I punti di vista e le vedute di città. Secoli XIII-XVI

A cura di Ugo Soragni, Teresa Colletta

Questo secondo numero della Terza Serie raccoglie alcuni degli argomenti e dei contributi presentati nei quattro convegni nazionali svoltisi (tra il 2004 e il 2005) su “I punti divista e le vedute di città” (secoli XIII-XX), a conferma dell’intenzione di “Storia dell’urbanistica” di mantenere e consolidare il proprio ruolo indiscusso di periodico di settore più aggiornato e autorevole, conquistato all’indomani stesso della sua apparizione sulla scena editoriale (1981).
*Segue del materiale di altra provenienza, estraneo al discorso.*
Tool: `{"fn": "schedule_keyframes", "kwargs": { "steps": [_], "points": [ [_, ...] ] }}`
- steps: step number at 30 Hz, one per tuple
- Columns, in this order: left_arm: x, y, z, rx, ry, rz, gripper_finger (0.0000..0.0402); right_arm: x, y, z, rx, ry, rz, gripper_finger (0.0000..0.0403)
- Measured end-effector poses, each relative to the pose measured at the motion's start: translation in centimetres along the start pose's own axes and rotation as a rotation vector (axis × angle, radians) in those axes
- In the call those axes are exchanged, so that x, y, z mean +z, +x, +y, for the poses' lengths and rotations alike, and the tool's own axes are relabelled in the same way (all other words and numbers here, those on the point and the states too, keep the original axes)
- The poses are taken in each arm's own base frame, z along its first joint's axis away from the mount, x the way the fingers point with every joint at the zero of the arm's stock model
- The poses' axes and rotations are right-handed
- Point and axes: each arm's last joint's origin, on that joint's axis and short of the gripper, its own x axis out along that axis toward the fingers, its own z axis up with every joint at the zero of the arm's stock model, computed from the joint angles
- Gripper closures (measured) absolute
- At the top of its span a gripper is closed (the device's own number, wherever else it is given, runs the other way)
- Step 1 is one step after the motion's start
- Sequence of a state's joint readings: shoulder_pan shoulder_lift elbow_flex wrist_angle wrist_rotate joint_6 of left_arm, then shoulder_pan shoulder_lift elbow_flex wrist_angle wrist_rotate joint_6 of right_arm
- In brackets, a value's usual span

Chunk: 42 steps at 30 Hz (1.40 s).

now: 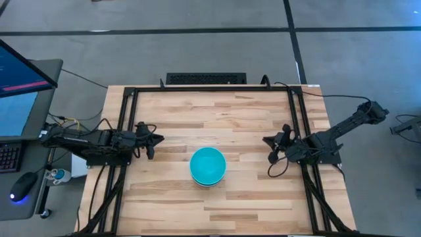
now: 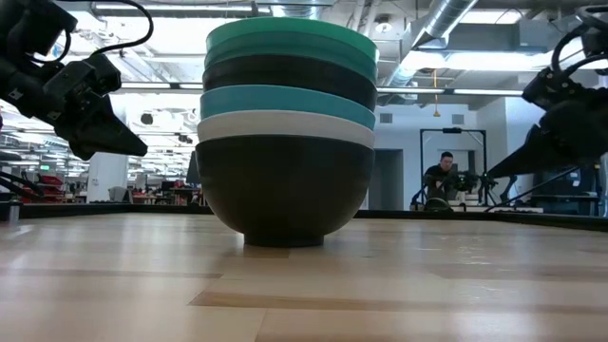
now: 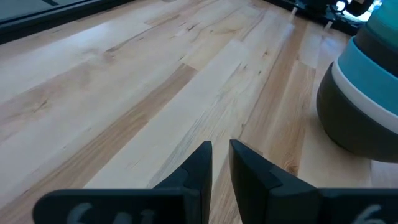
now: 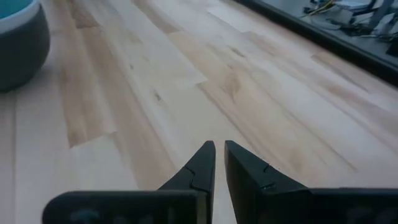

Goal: Nest bowls inside each other
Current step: Return to Home Position

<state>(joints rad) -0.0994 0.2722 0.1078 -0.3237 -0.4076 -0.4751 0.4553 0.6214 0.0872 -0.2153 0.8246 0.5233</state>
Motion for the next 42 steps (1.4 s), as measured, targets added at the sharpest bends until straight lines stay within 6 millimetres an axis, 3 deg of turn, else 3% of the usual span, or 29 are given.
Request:
{"fn": "schedule_keyframes", "kwargs": {
  "steps": [42],
  "points": [
    [-0.01, 0.01, 0.0, 0.0, 0.0, 0.001, 0.0356, -0.02, 0.0, 0.06, 0.021, 0.001, 0.012, 0.0344]
  ]
}}
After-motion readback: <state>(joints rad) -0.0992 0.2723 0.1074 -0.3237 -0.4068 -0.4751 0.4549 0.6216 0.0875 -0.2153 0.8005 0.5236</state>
A dispetto delle difficoltà che, a seguito della scomparsa del suo fondatore, avrebbero potuto comprometterne o ridimensionarne la distanza dai veti editoriali o accademici, o metterne in discussione la tradizionale indipendenza di orientamento tematico e critico, “Storia dell’urbanistica” rassicura la comunità scientifica sulla sua perdurante capacità di proporree affrontare argomenti decisivi per la conoscenza e la comprensione dell’urbanistica medievale, moderna e contemporanea. Le parole con cui Enrico Guidoni apriva l’editoriale del primo numero della Seconda Serie, in coincidenza del quale la rivista assumeva la veste di annuario (1995), mantengono intatta la loro attualità.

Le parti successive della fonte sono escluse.